RhumAndJerkRhumAndJerk Posts: 1,506
edited 2:21PM in EggHead Forum
Well, it has been well over a year since Elder Ward posted his World Class Brisket Recipe and I am finally going to give it a try.[p]Here is the question, at 275 am I cooking with direct heat or am I adding firebricks to make it indirect?[p]I am heading down to the market to get a nice brisket now.[p]Happy Smoking,
RhumAndJerk

Comments

  • sprintersprinter Posts: 1,188
    RhumAndJerk,[p]I always cook briskets indirect at about 200-225. No reason for that low, just how I learned to cook them and I feel comfortable with it. I think NB and others cook them at about 250 or so indirect also.
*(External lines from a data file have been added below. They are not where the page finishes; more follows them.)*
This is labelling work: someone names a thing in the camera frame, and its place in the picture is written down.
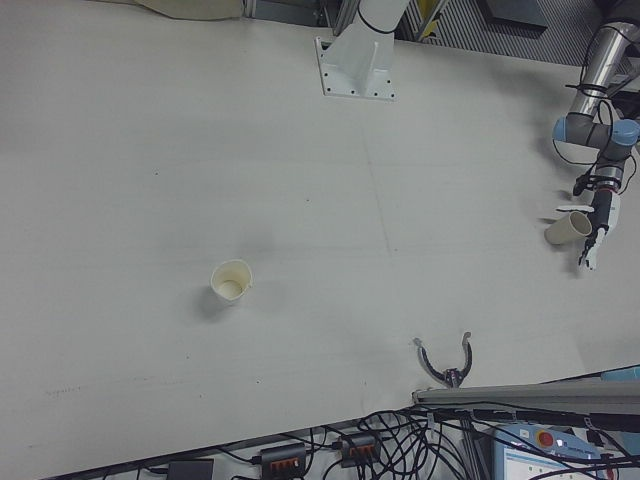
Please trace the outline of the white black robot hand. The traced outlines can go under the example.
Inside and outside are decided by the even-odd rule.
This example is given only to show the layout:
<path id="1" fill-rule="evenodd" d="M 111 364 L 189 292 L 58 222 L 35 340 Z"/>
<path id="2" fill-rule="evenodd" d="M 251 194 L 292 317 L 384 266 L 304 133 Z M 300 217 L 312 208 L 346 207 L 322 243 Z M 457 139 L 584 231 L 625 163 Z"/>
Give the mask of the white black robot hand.
<path id="1" fill-rule="evenodd" d="M 578 213 L 590 227 L 583 234 L 584 245 L 578 264 L 594 271 L 597 268 L 598 253 L 605 238 L 617 226 L 621 210 L 621 195 L 609 188 L 597 190 L 588 205 L 567 204 L 556 208 L 557 212 Z"/>

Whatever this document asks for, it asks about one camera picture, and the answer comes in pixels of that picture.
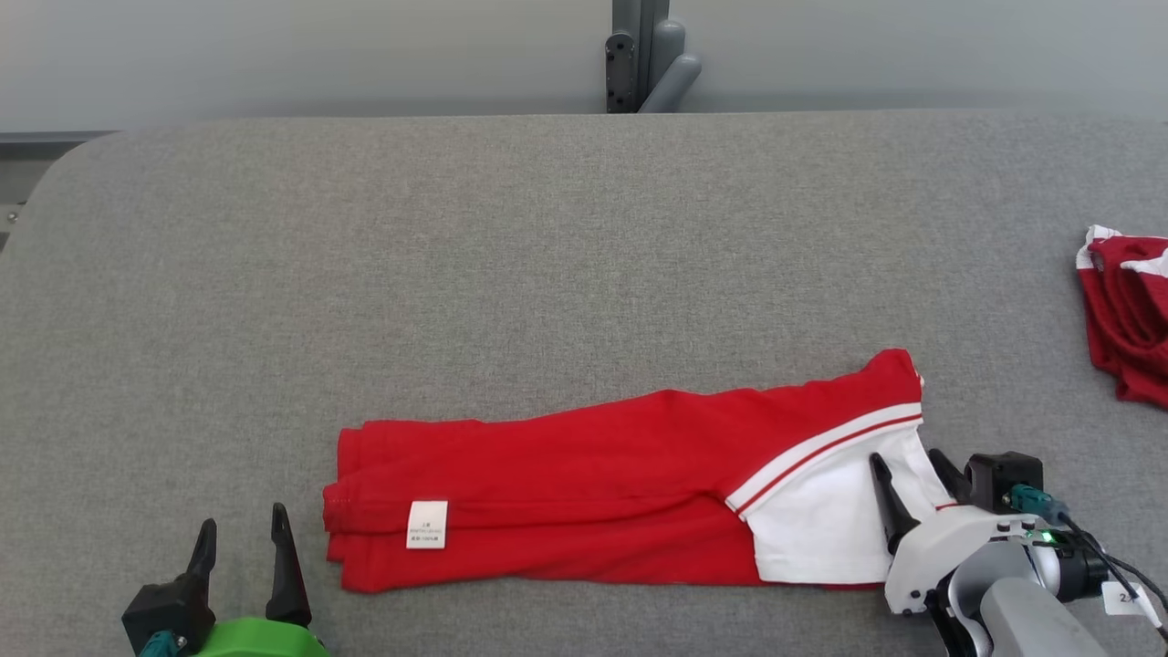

Never tried a brisket direct, too worried about drying things out for that length of time over the fire. At 200-225 indirect I go about 2 1/2 to 3 hours a pound. Good luck with the brisket, sure makes some good eats.[p]Troy
  • Nature BoyNature Boy Posts: 8,399
    RhumAndJerk,
    When I did his recipe, I compromised because I was askeered to try direct. I cooked mine elevated over a naked pizza stone. A 7 pounder took 10 hours. Slightly different texture than the low/slo version, but suprisingly tender and tasty. I brought it to a party wrapped in foil/cooler, and served about 3 hours after I pulled it off. Was gone within 20 minutes of unwrapping![p]Have fun! where is our pal Elder anywho?
    NB

    DizzyPigBBQ.com
    Twitter: @dizzypigbbq
    Facebook: Dizzy Pig Seasonings
  • RhumAndJerkRhumAndJerk Posts: 1,506
    Nature Boy,
    I just returned from the Market with a 3.75 lb. Choice Flat. It has a nice fat cap but is otherwise very lean. I just drapes over my hands when I hold it. I just made the rub and guess that I will try it direct exactly like EW suggests. I need to send Elder Ward an email and see where he has been.[p]I will let everyone know how it turns out.
    RhumAndJerk

  • Char-WoodyChar-Woody Posts: 2,642
    sprinter, I am with you on the indirect! [p]Temperature is choice up to 275F. With a ceramic mass you might be able to go even higher for a heavier crust exterior. Never pushed it there yet myself.
    I used to think chicken was best at 350 in my early cooks, but then I pushed the limits to see what the 400 to 500 range would do, and I was surprised with the results.
    Cheers..
    C~W

  • Nature BoyNature Boy Posts: 8,399
    Hey seedub,
    Have you noticed the totally unique smell that comes from the egg at stabilized temps over 400?? Like the smell you get when cooking pizza. A nice clean burn, and good even heat applied to your subject. I love cooking chicken pieces at 450 over a drip pan of water.
    Life is most shweeeet. Heeeeee!
    NB

    DizzyPigBBQ.com
    Twitter: @dizzypigbbq
    Facebook: Dizzy Pig Seasonings
  • Char-WoodyChar-Woody Posts: 2,642
    Nature Boy, in that range with peanut oil coating, its not baked anymore, its broiled chicken..much like KC Fried, but better. Much faster and crisper. Only over a ceramic mass/drip pan tho. Otherwise...heeeeyaaaaaa. call the fire department.